Do you see ranks above 30?

gray plover Jul 17, 2024, 11:12 AM

#

I just set a high number, as we don't want to limit on rank

#

My thoughts are basically if we can reconstruct all the queries that Nominatim does, we can use those to pre-filter our data to only what we care about, and hopefully get the exact same results Nominatim does

versed condor Jul 17, 2024, 11:13 AM

#

I like that

gray plover Jul 17, 2024, 11:14 AM

#

That query takes 2.5ms btw lmao

#

PostGIS kinda goes crazy

versed condor Jul 17, 2024, 11:16 AM

#

Did you think about running nominatim and querying it? Could simplify things, and the db can be not huge

#

https://nominatim.org/release-docs/3.4/admin/Import-and-Update/

#

If we keep only the admin and do the drop

wanton ibex Jul 17, 2024, 11:17 AM

#

versed condor Did you think about running nominatim and querying it? Could simplify things, an...

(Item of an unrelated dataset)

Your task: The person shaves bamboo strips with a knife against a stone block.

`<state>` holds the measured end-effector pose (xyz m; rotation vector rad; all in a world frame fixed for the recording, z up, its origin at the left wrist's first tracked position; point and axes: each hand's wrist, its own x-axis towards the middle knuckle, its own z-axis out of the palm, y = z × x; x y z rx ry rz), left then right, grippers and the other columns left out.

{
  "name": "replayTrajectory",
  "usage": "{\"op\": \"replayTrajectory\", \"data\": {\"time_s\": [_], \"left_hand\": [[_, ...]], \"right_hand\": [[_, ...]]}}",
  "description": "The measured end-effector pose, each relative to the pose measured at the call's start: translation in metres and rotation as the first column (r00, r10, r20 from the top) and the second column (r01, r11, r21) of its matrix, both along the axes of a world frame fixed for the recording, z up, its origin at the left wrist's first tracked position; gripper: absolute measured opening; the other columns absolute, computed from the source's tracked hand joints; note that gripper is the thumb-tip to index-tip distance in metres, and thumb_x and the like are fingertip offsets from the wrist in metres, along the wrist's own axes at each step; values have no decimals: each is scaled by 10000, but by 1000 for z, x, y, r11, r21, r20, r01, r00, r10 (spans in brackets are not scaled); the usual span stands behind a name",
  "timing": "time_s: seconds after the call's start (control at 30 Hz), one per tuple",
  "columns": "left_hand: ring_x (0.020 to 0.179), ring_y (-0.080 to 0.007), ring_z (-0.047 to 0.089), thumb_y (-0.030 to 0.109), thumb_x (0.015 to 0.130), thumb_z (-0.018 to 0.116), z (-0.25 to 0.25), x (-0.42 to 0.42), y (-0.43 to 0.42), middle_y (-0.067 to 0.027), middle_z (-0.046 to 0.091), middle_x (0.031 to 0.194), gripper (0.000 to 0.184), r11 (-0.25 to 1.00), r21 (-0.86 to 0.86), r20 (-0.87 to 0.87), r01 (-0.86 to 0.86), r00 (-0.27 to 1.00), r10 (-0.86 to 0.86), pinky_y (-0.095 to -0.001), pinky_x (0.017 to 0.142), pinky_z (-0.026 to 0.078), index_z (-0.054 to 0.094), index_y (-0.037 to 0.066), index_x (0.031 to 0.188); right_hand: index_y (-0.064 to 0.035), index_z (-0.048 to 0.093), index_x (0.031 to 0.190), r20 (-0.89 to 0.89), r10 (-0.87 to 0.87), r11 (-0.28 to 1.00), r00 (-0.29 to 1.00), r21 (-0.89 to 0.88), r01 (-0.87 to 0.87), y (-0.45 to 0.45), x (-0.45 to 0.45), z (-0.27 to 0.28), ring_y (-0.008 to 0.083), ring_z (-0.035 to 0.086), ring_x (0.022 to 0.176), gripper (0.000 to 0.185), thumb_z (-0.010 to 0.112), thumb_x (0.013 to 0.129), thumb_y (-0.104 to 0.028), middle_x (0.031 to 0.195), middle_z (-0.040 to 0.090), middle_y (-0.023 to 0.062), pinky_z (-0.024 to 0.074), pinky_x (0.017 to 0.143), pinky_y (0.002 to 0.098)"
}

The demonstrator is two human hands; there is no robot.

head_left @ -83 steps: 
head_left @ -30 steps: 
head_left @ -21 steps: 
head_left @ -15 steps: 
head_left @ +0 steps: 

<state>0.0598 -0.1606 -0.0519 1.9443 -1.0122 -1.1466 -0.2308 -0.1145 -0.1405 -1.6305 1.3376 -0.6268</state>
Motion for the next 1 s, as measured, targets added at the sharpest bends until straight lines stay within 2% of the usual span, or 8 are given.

That's the plan, we just spin up nominatim and then process that into an export suitable for immich

gray plover Jul 17, 2024, 11:18 AM

#

versed condor Did you think about running nominatim and querying it? Could simplify things, an...

I have nominatim running right now

versed condor Jul 17, 2024, 11:18 AM

#

Ah OK, I thought you were going to use it to generate the data and then do it all ourselves

gray plover Jul 17, 2024, 11:18 AM

#

Did the ingest last night 🙂

versed condor Jul 17, 2024, 11:19 AM

#

I’m thinking about running a docker with immich and the querying it using the api

gray plover Jul 17, 2024, 11:19 AM

#

Ah, no we want to avoid that if possible

versed condor Jul 17, 2024, 11:19 AM

#

In addition to immich that is

gray plover Jul 17, 2024, 11:19 AM

#

Running it within our own DB is preferable and we can probably significantly trim the data down from 20GB

#

Ah interesting, so nominatim does the geometry lookup first, so only finding things with polygons, then it looks up the closest node within the smallest polygon it found

#

So for the paris co-ordinates I am using, it then finds Le Village Saint-Paul

wanton ibex Jul 17, 2024, 12:30 PM

#

gray plover Ah interesting, so nominatim does the geometry lookup first, so only finding thi...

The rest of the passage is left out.